We are a Linking Environment and Farming (LEAF) Demonstration and Innovation Farm. LEAF Farms are working farms that commit to delivering and promoting sustainable farming practices.

We have formal programmes in place to conserve and enhance the biodiversity on these farms.

Our Countryside Stewardship Agreement and our Sustainable Farming Incentive Pilot Scheme both administered by the Rural Payments agency on behalf of Defra, UK Government are notable examples of this.  The two agreements encompass the whole of farmed area of approximately 760 ha.

We undertake management to maintain and enhance biodiversity. Key elements of our agreement are to:

  • enhance bird populations. This is through a range of actions designed to increase invertebrate food supply, including for chicks of ground nesting species, increase food supply through habitat management and provision of supplementary food over the winter, and to provide nesting habitat for Lapwing (Vanellus vanellus), a UK Red Listed species
  • use fallow land, beetle banks, flower rich margins and other management practices to provide important sites, for invertebrates, including bumblebees and other pollinators and to enhance diversity of wild flowers and other plants
    enhance hedgerows, woodland edges and other structural habitat features
  • protect and enhance water quality, through managing riparian strips, providing new habitat designed to reduce surface run off and so improve water quality, and provide alternative water sources for livestock

Outreach

NU Farms has an extensive outreach programme.

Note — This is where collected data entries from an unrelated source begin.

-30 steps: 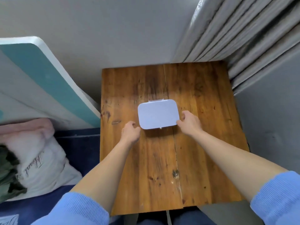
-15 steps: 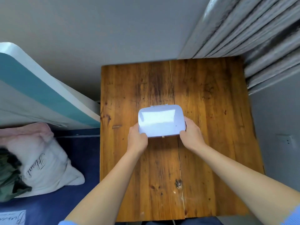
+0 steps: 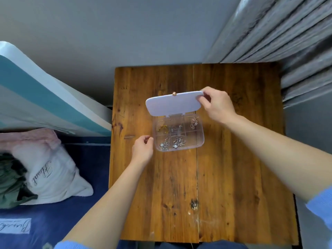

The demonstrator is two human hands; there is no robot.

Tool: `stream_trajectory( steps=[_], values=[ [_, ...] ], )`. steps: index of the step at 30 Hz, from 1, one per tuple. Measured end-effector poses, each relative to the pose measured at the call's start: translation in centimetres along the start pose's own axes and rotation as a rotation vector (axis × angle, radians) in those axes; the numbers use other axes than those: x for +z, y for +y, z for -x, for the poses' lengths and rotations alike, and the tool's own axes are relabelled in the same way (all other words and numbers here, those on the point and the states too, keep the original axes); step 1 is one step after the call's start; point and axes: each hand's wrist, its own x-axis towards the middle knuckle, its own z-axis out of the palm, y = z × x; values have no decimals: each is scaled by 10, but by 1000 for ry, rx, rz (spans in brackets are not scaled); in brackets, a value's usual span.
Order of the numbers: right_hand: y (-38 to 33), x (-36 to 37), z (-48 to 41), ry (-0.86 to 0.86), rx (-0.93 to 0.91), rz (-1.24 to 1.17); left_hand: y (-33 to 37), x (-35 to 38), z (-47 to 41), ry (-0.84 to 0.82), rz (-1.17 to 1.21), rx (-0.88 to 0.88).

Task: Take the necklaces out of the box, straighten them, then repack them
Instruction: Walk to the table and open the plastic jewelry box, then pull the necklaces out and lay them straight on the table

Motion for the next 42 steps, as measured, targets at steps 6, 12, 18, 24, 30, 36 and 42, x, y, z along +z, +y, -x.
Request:
stream_trajectory(
  steps=[6, 12, 18, 24, 30, 36, 42],
  values=[
    [16, 38, -45, -37, 284, -92, -39, 20, 2, -178, -141, 74],
    [37, 62, -47, -98, 396, -91, -49, 23, 1, -213, -105, 101],
    [26, 43, -28, 11, 149, 179, -47, 19, -1, -256, -126, 122],
    [6, 41, 30, -412, -324, 634, -43, 17, -3, -286, -102, 134],
    [0, 57, 26, -636, -396, 1065, -47, 20, -5, -288, -57, 86],
    [9, 58, 20, -629, -381, 1012, -53, 23, -6, -253, -24, 97],
    [14, 55, 17, -631, -301, 904, -54, 26, -8, -221, -45, 111]
  ],
)
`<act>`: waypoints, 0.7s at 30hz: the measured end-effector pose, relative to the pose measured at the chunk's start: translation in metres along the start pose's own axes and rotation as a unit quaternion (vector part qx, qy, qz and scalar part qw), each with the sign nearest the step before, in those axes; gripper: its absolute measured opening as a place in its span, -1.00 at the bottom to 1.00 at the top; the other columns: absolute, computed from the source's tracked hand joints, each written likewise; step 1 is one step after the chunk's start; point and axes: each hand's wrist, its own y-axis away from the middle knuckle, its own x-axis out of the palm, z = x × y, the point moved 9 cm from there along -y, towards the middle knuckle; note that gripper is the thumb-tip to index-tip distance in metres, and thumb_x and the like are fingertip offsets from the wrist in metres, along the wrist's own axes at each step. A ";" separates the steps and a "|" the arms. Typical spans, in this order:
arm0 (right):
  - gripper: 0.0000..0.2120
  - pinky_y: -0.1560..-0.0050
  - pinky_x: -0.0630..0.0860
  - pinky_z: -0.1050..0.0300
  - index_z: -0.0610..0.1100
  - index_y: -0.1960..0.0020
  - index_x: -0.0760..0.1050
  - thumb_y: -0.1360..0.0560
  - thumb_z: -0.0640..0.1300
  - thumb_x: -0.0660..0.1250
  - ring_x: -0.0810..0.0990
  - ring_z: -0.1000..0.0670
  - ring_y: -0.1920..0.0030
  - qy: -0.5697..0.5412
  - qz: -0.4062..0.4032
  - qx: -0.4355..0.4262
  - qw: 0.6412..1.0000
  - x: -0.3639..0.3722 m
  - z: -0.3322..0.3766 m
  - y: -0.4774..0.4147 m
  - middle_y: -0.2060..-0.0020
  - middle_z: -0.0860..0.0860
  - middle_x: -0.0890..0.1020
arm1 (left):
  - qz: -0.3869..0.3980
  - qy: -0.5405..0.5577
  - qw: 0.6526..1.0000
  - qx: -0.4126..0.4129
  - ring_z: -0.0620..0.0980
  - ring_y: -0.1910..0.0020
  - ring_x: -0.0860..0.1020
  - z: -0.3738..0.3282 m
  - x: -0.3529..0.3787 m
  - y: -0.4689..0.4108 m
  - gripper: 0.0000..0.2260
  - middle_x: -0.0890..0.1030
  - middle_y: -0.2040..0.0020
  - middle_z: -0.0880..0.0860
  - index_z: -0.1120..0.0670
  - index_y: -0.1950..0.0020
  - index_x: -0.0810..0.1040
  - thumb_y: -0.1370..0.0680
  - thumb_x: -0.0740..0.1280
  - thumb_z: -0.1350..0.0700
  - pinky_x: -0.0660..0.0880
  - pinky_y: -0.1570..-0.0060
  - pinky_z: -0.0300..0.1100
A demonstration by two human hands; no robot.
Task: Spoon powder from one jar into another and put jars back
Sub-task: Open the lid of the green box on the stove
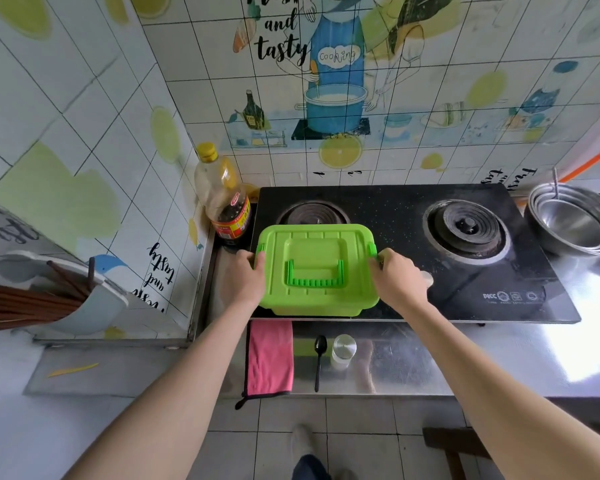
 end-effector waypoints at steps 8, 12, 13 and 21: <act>-0.67 0.29 0.29 0.07 -0.16 0.14 0.42 -0.70 -0.12 0.00 0.32 0.04 0.29 -0.051 0.022 0.053 0.997 0.013 -0.026 0.002 0.25 -0.09 0.54 | -0.036 -0.027 0.998 0.037 0.22 -0.05 0.61 -0.009 0.000 0.009 -0.68 0.62 -0.12 0.14 0.14 -0.20 0.51 -0.75 0.11 -0.06 0.37 0.17 -0.05; -0.67 0.27 0.36 0.08 -0.14 0.17 0.45 -0.68 -0.08 0.05 0.35 0.05 0.29 -0.098 0.045 0.070 0.992 0.022 -0.039 0.000 0.37 -0.03 0.49 | -0.037 -0.032 0.998 0.036 0.20 -0.03 0.61 -0.009 0.001 0.009 -0.67 0.62 -0.11 0.14 0.14 -0.22 0.51 -0.76 0.09 -0.06 0.32 0.19 -0.06; -0.67 0.26 0.39 0.08 -0.12 0.18 0.46 -0.68 -0.04 0.08 0.41 -0.01 0.30 -0.105 0.052 0.072 0.990 0.024 -0.044 0.000 0.37 -0.03 0.49 | -0.038 -0.032 0.998 0.037 0.20 -0.02 0.61 -0.009 0.001 0.009 -0.67 0.62 -0.11 0.14 0.14 -0.22 0.51 -0.76 0.09 -0.06 0.32 0.19 -0.06; -0.59 0.16 0.51 0.02 -0.09 -0.06 0.55 -0.66 0.23 0.15 0.55 -0.13 0.21 -0.075 0.051 0.087 0.992 0.030 -0.060 0.001 0.20 -0.07 0.57 | -0.045 -0.031 0.997 0.049 0.20 -0.06 0.61 -0.007 0.002 0.006 -0.66 0.63 -0.16 0.14 0.14 -0.29 0.52 -0.76 0.06 -0.03 0.36 0.18 -0.05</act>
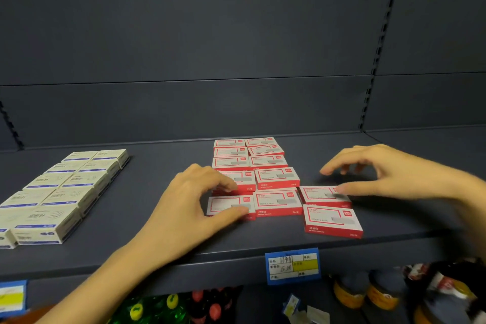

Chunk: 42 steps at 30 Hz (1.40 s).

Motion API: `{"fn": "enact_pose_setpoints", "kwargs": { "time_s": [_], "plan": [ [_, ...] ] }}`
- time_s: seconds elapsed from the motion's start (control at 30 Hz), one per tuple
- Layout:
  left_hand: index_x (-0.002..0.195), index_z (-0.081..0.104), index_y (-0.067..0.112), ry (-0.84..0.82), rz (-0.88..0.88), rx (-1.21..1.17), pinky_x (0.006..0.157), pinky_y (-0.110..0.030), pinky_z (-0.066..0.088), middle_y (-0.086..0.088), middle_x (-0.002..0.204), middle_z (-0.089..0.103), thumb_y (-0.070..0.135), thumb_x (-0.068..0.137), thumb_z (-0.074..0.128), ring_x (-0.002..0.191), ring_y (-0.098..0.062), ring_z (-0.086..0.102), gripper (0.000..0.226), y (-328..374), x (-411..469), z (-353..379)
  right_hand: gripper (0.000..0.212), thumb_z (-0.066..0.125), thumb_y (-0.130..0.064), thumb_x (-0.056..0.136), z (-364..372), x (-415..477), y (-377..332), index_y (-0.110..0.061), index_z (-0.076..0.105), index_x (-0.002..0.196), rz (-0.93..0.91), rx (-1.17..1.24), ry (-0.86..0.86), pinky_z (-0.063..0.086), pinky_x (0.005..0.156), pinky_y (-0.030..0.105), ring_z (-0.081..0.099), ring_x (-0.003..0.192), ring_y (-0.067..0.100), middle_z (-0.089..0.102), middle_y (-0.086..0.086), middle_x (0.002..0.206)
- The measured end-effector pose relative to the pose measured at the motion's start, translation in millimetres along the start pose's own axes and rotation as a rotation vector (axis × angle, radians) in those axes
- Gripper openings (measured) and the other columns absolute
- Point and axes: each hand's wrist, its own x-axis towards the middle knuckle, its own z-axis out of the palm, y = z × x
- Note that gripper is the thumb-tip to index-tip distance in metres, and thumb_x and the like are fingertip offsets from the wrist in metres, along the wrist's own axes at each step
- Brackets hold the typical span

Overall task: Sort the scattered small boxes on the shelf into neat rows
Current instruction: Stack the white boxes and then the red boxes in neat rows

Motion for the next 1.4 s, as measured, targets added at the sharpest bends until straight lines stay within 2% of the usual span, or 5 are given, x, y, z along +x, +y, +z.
{"fn": "enact_pose_setpoints", "kwargs": {
  "time_s": [0.13,0.63,0.97,1.3,1.4],
  "plan": [
    [0.098,0.064,0.033,-0.095,0.067,-0.025,0.092,-0.017,0.039,0.027,0.096,0.058,0.065,0.064,0.054,0.100,0.009,0.048,0.048,18,8,10,0.043,0.065,-0.048,0.070,5,-6,15,-0.042,0.058,0.112,0.040,0.133,-0.118,0.044,0.088,0.009,0.053,0.108,-0.007,0.060,-0.027,0.111],
    [0.119,0.052,0.035,-0.339,0.223,0.046,0.087,-0.015,0.024,0.018,0.121,0.053,0.056,0.080,0.055,0.103,0.008,0.031,0.045,51,35,72,0.041,0.062,-0.051,0.069,0,-37,34,-0.042,0.059,0.108,0.130,0.177,0.046,0.050,0.091,0.041,0.058,0.104,0.006,0.061,-0.020,0.109],
    [0.110,0.053,0.039,-0.208,0.144,-0.105,0.089,-0.003,0.029,0.037,0.101,0.044,0.052,0.075,0.062,0.108,0.012,0.034,0.039,50,19,38,0.040,0.057,-0.060,0.071,4,-32,23,-0.049,0.056,0.109,0.033,0.156,0.099,0.052,0.086,0.039,0.059,0.103,0.006,0.060,-0.023,0.110],
    [0.096,0.065,0.037,-0.073,-0.136,-0.139,0.077,-0.002,0.035,0.008,0.095,0.059,0.051,0.052,0.067,0.091,0.003,0.051,0.046,0,2,-19,0.046,0.052,-0.062,0.071,15,-5,-10,-0.045,0.054,0.113,-0.080,0.119,0.155,0.052,0.083,0.035,0.055,0.099,0.007,0.057,-0.027,0.106],
    [0.095,0.066,0.034,-0.116,-0.174,-0.140,0.082,-0.014,0.041,0.007,0.094,0.066,0.047,0.054,0.070,0.089,-0.001,0.054,0.044,-11,1,-22,0.049,0.049,-0.063,0.071,21,2,-20,-0.045,0.053,0.116,-0.090,0.107,0.148,0.052,0.082,0.033,0.055,0.098,0.003,0.057,-0.027,0.106]
  ]
}}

This covers all aspects of management, such as:

  • agricultural production
  • sustainable farm management
  • land management

It largely focusses on Nafferton and Cockle Park Farms, but also includes activities on the main university campus and participation in regional and national events.

Events are all free. They include:

  • presentations
  • public lectures
  • farm walks
  • open days
  • training events
  • college student activities
  • delivery of outreach activities at regional and national farming workshops, exhibitions and shows

Target audiences are similarly varied, ranging from primary school children through college and university students to the public, and farming and land management professionals.